Hi Andy.  Thanks very much for the effort you went to here.  I believe I have got to the root cause of my problem now and it wasn't a compatibility issue between the SRP and 1841.  It was a conflicting NAT-T rule on the 1841 which was hijacking the ISAKMP negotiation and sending it off to another host on the network (which users externally connect to via L2TP).  There are fundamental design issues with this network I've inherited here and I'm working on how accommodate this VPN differently.  For the short-term, I'm going to try a GRE tunnel to get around the conflicting VPN connections, but that's another story!

Thanks again for your help.

Gareth, I'm still with you; the SRP's aren't my favourite device to deal with.  But I have had to retract my abuse levelled at it in this instance as my problem was not related to that but rather model. 

Regards

I see you've got it working in Main Mode, at least you've got that far!
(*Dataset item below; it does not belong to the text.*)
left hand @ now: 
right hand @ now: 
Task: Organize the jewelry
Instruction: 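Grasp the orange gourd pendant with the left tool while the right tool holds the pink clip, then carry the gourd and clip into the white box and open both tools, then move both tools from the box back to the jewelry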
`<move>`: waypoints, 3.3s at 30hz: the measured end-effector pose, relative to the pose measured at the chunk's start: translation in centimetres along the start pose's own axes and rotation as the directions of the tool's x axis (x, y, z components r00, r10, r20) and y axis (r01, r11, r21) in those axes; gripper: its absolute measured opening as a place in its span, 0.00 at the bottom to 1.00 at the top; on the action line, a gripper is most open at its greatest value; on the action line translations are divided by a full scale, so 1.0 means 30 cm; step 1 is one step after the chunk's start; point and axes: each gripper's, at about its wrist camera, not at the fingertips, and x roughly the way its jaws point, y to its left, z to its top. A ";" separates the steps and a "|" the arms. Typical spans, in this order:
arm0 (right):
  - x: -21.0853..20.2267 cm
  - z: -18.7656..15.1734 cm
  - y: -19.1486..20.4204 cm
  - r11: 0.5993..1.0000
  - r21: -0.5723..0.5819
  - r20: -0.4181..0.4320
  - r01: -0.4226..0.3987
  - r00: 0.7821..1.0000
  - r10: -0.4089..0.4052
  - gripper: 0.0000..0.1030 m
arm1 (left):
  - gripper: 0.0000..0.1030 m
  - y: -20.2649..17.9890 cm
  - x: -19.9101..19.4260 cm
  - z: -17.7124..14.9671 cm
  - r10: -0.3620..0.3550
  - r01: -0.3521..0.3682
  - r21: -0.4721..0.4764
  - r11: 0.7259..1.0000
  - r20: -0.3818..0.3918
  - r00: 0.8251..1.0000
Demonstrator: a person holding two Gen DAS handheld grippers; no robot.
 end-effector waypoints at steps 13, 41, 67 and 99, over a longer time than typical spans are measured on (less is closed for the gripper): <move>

I still don't see an IKE TTL parameter, i guess you're saying that it is set at 28800 and you can't alter it.

Has anybody got one of these working in Aggressive mode?

Gareth Tomlinson
Beginner

I'm trying to get a site-to-site VPN established from a dynamic IP address to a WatchGuard, and that fails also.

I'm using Main mode and dyndns, which the 527w reports as updated successfully, but the WatchGuard diagnostics say the 527w peer ID is incorrrect.

Aggressive mode also fails with incorrect peer ID reported by the WatchGuard.

I've tried setting the hostname to every different combination of the dyddns name there is with no change.

There is nowhere in the 527w that I can find to enter a local ID, and in addition, where is the IKE TTL? There is only a lifetime parameter on the IPSEC tunnel, which is phase 2.

I'm running the latest OS on the 527w, before anyone asks! I've just powered it off preparatory to throwing it at the wall, so I can't tell you the revision number.